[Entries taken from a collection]
┏━━

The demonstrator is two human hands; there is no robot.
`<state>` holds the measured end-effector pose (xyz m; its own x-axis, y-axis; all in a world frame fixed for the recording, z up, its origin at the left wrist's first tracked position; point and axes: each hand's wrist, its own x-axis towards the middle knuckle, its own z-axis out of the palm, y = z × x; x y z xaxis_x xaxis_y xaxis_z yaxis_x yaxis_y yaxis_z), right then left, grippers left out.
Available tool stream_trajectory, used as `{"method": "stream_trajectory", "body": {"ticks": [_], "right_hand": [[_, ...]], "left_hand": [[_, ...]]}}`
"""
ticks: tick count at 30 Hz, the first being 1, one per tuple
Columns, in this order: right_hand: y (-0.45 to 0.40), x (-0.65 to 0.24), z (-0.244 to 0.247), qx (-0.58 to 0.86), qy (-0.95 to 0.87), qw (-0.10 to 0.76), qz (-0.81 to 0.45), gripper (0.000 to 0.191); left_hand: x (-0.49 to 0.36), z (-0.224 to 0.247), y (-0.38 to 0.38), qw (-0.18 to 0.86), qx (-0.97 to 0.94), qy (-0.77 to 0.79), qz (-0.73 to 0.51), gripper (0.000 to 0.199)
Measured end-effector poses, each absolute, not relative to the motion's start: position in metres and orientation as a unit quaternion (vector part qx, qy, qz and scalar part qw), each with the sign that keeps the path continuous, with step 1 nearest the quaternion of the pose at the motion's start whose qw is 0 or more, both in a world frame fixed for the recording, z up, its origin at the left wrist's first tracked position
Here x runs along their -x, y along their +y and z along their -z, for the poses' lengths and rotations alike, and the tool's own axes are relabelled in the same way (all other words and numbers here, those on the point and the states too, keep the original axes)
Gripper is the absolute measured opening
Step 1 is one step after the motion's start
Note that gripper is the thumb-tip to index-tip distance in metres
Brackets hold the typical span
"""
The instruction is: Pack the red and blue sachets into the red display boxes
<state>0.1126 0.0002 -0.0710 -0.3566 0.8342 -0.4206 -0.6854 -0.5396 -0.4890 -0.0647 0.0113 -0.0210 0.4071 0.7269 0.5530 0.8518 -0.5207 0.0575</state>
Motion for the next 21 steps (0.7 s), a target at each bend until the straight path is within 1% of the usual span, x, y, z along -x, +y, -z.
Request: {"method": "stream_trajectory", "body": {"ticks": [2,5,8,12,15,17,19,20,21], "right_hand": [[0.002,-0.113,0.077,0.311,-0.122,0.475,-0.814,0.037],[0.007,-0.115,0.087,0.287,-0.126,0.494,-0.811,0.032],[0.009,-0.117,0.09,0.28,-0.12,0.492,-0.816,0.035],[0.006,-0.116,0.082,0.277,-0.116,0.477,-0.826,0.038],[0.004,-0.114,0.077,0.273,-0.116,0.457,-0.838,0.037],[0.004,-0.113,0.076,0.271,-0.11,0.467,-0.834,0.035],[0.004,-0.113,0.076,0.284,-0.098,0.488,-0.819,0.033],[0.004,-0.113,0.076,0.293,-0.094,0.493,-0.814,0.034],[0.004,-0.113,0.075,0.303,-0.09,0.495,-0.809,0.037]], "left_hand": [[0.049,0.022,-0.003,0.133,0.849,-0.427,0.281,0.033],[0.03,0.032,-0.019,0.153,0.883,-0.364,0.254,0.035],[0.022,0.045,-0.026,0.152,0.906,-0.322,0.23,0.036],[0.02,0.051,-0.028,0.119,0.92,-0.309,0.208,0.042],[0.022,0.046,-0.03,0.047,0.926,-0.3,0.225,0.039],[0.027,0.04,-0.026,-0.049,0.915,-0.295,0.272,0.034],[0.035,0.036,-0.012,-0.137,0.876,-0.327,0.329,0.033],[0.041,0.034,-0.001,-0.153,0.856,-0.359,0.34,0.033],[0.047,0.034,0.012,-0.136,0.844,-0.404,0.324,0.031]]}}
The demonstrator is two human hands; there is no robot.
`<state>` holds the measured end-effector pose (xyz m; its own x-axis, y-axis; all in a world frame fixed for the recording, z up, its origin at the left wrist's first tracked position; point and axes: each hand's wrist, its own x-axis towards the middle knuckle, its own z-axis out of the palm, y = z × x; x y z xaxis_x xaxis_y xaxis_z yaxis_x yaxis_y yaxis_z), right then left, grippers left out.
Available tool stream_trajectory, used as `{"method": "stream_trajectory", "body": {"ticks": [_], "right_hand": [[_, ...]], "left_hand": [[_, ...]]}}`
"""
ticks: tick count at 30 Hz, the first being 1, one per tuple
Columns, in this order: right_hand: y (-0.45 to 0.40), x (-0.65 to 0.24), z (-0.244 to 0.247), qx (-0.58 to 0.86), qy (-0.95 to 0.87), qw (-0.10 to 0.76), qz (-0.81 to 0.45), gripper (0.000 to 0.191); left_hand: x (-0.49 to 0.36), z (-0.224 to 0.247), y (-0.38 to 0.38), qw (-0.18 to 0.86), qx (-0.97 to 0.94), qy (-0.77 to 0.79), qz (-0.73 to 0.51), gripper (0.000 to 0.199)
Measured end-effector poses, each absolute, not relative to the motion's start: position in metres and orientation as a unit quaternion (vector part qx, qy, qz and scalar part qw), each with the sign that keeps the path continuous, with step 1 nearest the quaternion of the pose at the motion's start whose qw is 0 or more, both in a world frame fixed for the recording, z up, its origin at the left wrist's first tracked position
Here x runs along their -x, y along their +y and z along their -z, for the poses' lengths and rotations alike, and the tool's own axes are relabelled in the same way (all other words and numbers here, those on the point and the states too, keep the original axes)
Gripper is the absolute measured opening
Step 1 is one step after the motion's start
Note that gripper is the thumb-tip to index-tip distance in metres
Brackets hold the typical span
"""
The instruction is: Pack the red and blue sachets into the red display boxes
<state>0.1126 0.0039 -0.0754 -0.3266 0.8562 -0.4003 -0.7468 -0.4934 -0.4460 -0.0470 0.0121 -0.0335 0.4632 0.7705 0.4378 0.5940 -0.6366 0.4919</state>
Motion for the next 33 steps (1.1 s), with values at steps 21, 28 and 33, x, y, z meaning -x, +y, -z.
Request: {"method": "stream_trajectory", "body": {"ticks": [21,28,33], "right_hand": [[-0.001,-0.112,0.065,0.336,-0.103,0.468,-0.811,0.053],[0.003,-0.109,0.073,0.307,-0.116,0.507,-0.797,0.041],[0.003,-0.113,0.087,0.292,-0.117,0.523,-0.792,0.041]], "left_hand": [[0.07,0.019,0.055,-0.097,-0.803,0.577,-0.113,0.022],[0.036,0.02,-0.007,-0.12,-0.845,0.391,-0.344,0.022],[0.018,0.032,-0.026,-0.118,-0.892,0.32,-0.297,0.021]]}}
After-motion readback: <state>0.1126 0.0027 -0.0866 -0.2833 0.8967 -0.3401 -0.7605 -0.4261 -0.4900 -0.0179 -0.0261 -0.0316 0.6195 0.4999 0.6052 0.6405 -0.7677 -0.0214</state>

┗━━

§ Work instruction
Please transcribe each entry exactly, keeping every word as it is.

§ Exercise answer
The demonstrator is two human hands; there is no robot.
`<state>` holds the measured end-effector pose (xyz m; its own x-axis, y-axis; all in a world frame fixed for the recording, z up, its origin at the left wrist's first tracked position; point and axes: each hand's wrist, its own x-axis towards the middle knuckle, its own z-axis out of the palm, y = z × x; x y z xaxis_x xaxis_y xaxis_z yaxis_x yaxis_y yaxis_z), right then left, grippers left out.
Available tool stream_trajectory, used as `{"method": "stream_trajectory", "body": {"ticks": [_], "right_hand": [[_, ...]], "left_hand": [[_, ...]]}}`
"""
ticks: tick count at 30 Hz, the first being 1, one per tuple
Columns, in this order: right_hand: y (-0.45 to 0.40), x (-0.65 to 0.24), z (-0.244 to 0.247), qx (-0.58 to 0.86), qy (-0.95 to 0.87), qw (-0.10 to 0.76), qz (-0.81 to 0.45), gripper (0.000 to 0.191); left_hand: x (-0.49 to 0.36), z (-0.224 to 0.247), y (-0.38 to 0.38), qw (-0.18 to 0.86), qx (-0.97 to 0.94), qy (-0.77 to 0.79), qz (-0.73 to 0.51), gripper (0.000 to 0.199)
Measured end-effector poses, each absolute, not relative to the motion's start: position in metres and orientation as a unit quaternion (vector part qx, qy, qz and scalar part qw), each with the sign that keeps the path continuous, with step 1 nearest the quaternion of the pose at the motion's start whose qw is 0 or more, both in a world frame fixed for the recording, z up, its origin at the left wrist's first tracked position
Here x runs along their -x, y along their +y and z along their -z, for the poses' lengths and rotations alike, and the tool's own axes are relabelled in the same way (all other words and numbers here, those on the point and the states too, keep the original axes)
Gripper is the absolute measured opening
Step 1 is one step after the motion's start
Note that gripper is the thumb-tip to index-tip distance in metres
Brackets hold the typical span
"""
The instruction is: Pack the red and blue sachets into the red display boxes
<state>0.1126 0.0002 -0.0710 -0.3566 0.8342 -0.4206 -0.6854 -0.5396 -0.4890 -0.0647 0.0113 -0.0210 0.4071 0.7269 0.5530 0.8518 -0.5207 0.0575</state>
Motion for the next 21 steps (0.7 s), a target at each bend until the straight path is within 1% of the usual span, x, y, z along -x, +y, -z.
Request: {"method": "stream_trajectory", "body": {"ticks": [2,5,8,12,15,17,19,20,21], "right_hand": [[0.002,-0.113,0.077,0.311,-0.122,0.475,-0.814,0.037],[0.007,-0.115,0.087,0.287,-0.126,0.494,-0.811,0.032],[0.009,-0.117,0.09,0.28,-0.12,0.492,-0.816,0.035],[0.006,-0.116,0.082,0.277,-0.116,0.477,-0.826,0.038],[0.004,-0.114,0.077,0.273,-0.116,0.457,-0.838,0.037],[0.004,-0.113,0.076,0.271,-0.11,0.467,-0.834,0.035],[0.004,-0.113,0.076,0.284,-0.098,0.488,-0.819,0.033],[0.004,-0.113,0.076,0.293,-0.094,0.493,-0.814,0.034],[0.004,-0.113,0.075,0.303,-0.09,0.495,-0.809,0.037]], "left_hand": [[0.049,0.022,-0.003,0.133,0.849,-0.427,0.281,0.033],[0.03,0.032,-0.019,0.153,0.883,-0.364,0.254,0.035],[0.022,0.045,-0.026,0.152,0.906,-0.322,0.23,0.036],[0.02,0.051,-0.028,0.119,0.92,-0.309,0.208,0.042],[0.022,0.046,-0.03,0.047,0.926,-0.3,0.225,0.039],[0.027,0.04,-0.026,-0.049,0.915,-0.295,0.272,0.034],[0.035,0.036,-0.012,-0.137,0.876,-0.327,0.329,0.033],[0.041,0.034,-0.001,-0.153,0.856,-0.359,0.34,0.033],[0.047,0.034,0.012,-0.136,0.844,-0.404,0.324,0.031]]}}
The demonstrator is two human hands; there is no robot.
`<state>` holds the measured end-effector pose (xyz m; its own x-axis, y-axis; all in a world frame fixed for the recording, z up, its origin at the left wrist's first tracked position; point and axes: each hand's wrist, its own x-axis towards the middle knuckle, its own z-axis out of the palm, y = z × x; x y z xaxis_x xaxis_y xaxis_z yaxis_x yaxis_y yaxis_z), right then left, grippers left out.
Available tool stream_trajectory, used as `{"method": "stream_trajectory", "body": {"ticks": [_], "right_hand": [[_, ...]], "left_hand": [[_, ...]]}}`
"""
ticks: tick count at 30 Hz, the first being 1, one per tuple
Columns, in this order: right_hand: y (-0.45 to 0.40), x (-0.65 to 0.24), z (-0.244 to 0.247), qx (-0.58 to 0.86), qy (-0.95 to 0.87), qw (-0.10 to 0.76), qz (-0.81 to 0.45), gripper (0.000 to 0.191); left_hand: x (-0.49 to 0.36), z (-0.224 to 0.247), y (-0.38 to 0.38), qw (-0.18 to 0.86), qx (-0.97 to 0.94), qy (-0.77 to 0.79), qz (-0.73 to 0.51), gripper (0.000 to 0.199)
Measured end-effector poses, each absolute, not relative to the motion's start: position in metres and orientation as a unit quaternion (vector part qx, qy, qz and scalar part qw), each with the sign that keeps the path continuous, with step 1 nearest the quaternion of the pose at the motion's start whose qw is 0 or more, both in a world frame fixed for the recording, z up, its origin at the left wrist's first tracked position
Here x runs along their -x, y along their +y and z along their -z, for the poses' lengths and rotations alike, and the tool's own axes are relabelled in the same way (all other words and numbers here, those on the point and the states too, keep the original axes)
Gripper is the absolute measured opening
Step 1 is one step after the motion's start
Note that gripper is the thumb-tip to index-tip distance in metres
Brackets hold the typical span
"""
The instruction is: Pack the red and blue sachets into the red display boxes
<state>0.1126 0.0039 -0.0754 -0.3266 0.8562 -0.4003 -0.7468 -0.4934 -0.4460 -0.0470 0.0121 -0.0335 0.4632 0.7705 0.4378 0.5940 -0.6366 0.4919</state>
Motion for the next 33 steps (1.1 s), with values at steps 21, 28 and 33, x, y, z meaning -x, +y, -z.
Request: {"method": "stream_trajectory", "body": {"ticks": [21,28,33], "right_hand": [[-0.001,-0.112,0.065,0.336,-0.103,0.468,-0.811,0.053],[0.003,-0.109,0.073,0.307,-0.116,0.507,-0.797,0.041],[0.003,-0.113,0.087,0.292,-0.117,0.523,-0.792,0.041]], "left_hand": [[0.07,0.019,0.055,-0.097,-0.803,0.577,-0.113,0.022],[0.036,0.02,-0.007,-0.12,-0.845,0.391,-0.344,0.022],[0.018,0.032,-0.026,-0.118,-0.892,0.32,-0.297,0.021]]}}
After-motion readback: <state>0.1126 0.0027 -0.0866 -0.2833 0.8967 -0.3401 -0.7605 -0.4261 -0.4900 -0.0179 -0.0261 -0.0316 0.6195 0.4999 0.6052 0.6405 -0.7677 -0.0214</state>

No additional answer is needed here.